▶ [Directions]
Return only the stretch of the material below that begins with the line containing "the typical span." and ends with the line containing "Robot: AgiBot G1", exactly; both of those lines belong to it.

▬▬▬▬▬▬▬▬▬▬

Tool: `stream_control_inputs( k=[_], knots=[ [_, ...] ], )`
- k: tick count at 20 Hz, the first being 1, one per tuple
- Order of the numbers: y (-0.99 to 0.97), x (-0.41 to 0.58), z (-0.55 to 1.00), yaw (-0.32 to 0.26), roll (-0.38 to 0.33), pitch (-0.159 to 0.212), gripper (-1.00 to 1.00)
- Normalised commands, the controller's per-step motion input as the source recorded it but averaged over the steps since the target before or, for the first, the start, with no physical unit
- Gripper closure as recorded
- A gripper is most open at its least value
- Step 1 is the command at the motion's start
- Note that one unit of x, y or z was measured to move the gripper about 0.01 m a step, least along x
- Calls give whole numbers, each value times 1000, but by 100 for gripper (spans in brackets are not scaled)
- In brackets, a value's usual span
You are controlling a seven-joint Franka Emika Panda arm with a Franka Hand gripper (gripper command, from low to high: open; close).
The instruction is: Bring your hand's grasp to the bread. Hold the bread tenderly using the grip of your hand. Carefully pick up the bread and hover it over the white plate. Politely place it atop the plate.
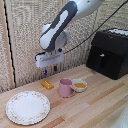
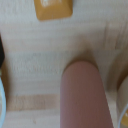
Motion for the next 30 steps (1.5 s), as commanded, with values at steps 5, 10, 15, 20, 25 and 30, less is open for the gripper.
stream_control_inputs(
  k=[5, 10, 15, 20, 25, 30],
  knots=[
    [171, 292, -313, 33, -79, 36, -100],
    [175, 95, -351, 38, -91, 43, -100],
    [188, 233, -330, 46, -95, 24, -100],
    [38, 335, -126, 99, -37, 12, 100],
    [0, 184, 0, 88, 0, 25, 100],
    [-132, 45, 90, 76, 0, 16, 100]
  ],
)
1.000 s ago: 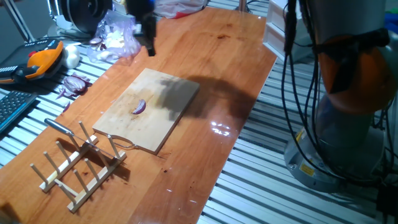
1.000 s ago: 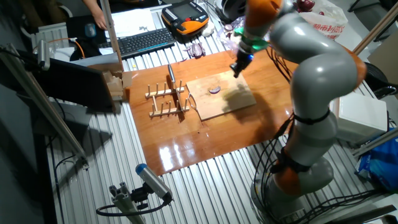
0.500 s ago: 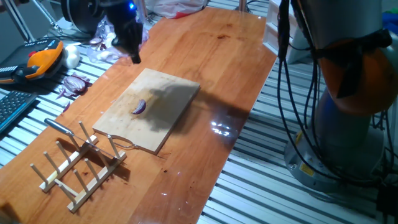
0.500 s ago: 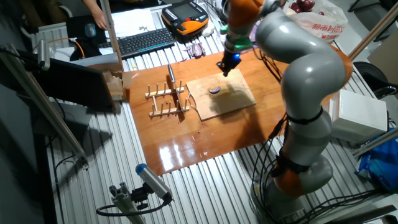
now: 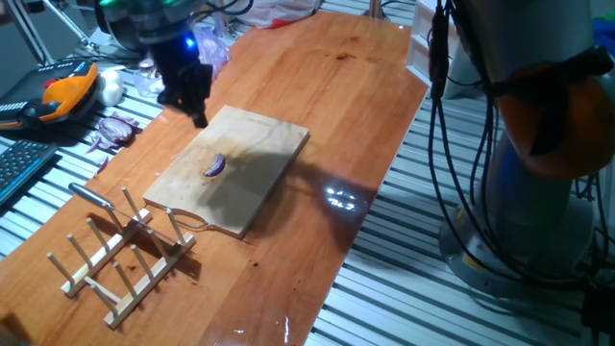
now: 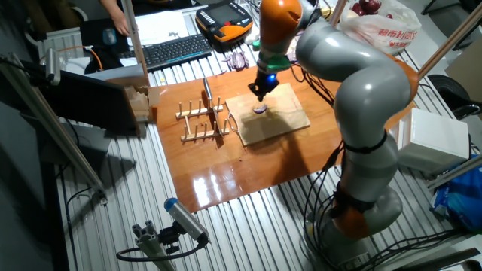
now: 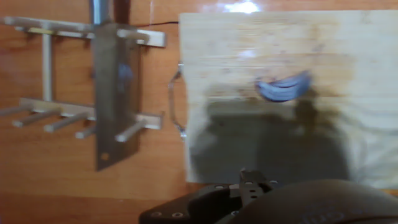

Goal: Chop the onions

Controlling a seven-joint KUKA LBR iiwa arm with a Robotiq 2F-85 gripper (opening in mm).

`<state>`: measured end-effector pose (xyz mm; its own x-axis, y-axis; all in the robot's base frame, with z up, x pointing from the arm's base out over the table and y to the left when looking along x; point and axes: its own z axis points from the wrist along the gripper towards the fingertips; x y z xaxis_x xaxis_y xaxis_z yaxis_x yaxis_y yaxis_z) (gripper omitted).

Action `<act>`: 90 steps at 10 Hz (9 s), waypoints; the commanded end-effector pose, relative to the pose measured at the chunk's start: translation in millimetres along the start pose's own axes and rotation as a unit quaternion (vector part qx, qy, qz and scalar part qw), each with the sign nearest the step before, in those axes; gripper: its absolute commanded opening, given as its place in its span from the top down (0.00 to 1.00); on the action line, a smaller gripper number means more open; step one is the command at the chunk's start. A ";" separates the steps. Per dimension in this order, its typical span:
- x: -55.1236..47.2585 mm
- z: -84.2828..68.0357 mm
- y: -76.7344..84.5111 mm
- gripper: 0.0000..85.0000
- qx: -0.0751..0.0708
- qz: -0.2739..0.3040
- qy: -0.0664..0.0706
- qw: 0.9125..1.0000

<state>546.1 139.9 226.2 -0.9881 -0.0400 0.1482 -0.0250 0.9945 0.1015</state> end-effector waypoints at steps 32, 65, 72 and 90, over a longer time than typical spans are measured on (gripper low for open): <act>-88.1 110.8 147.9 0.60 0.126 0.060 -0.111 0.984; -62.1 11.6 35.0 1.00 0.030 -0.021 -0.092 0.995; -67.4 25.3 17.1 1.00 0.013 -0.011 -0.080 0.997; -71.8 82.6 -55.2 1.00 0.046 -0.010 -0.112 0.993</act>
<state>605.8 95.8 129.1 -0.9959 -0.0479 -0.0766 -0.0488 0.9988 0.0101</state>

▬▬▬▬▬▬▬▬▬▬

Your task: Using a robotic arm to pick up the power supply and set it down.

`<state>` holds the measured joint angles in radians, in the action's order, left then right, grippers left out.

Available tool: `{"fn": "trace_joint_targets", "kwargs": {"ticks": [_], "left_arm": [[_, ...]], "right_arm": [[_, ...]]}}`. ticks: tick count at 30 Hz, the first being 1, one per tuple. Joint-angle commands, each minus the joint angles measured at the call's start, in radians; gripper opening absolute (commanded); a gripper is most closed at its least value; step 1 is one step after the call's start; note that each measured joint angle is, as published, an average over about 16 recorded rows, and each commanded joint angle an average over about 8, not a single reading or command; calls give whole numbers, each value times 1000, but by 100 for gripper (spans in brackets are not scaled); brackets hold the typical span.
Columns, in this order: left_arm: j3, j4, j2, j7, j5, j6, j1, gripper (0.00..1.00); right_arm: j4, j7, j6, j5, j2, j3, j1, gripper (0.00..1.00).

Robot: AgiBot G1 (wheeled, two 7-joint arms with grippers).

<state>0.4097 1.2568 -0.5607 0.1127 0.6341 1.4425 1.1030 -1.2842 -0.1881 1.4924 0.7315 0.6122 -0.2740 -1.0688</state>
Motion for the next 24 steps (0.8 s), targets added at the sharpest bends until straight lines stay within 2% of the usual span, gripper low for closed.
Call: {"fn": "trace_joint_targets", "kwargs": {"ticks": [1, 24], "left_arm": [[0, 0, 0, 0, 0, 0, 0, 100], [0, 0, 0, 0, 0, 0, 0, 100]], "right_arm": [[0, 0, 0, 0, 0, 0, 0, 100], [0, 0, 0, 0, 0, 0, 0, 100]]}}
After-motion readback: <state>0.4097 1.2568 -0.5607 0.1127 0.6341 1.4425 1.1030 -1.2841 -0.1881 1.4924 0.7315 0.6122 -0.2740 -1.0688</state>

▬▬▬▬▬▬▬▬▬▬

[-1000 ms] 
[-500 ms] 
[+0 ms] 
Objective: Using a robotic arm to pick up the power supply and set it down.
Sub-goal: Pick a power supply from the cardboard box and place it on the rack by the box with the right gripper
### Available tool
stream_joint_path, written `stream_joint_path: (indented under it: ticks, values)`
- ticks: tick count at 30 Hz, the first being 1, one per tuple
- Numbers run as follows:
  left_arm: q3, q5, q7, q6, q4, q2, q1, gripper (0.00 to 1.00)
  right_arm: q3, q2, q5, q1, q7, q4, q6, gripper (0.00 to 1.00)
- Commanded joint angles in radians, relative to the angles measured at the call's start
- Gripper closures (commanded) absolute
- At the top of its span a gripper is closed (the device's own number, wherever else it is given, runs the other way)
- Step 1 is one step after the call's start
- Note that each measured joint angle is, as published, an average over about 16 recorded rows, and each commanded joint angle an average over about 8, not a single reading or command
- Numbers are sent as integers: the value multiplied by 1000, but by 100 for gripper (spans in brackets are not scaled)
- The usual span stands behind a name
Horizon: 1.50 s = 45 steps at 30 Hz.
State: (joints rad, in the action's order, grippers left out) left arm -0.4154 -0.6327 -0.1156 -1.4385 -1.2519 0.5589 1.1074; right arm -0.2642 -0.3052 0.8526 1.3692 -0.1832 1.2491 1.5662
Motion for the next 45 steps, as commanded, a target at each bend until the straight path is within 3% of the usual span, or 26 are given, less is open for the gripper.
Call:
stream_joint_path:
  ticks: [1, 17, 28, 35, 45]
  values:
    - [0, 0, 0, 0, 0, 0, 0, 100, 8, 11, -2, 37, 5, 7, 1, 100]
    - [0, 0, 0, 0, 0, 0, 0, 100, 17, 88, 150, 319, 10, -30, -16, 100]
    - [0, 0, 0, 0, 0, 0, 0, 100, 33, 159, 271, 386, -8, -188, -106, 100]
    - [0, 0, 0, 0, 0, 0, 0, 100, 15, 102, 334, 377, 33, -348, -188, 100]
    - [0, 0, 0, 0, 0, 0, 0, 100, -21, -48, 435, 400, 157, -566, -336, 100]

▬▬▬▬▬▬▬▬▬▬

▶ [Answer below]
Available tool: `{"fn": "trace_joint_targets", "kwargs": {"ticks": [_], "left_arm": [[_, ...]], "right_arm": [[_, ...]]}}`. ticks: tick count at 30 Hz, the first being 1, one per tuple. Joint-angle commands, each minus the joint angles measured at the call's start, in radians; gripper opening absolute (commanded); a gripper is most closed at its least value; step 1 is one step after the call's start; note that each measured joint angle is, as published, an average over about 16 recorded rows, and each commanded joint angle an average over about 8, not a single reading or command; calls give whole numbers, each value times 1000, but by 100 for gripper (spans in brackets are not scaled); brackets hold the typical span.
Columns, in this order: left_arm: j3, j4, j2, j7, j5, j6, j1, gripper (0.00..1.00); right_arm: j4, j7, j6, j5, j2, j3, j1, gripper (0.00..1.00).

Robot: AgiBot G1 (wheeled, two 7-joint arms with grippers).

This exercise has now been finished.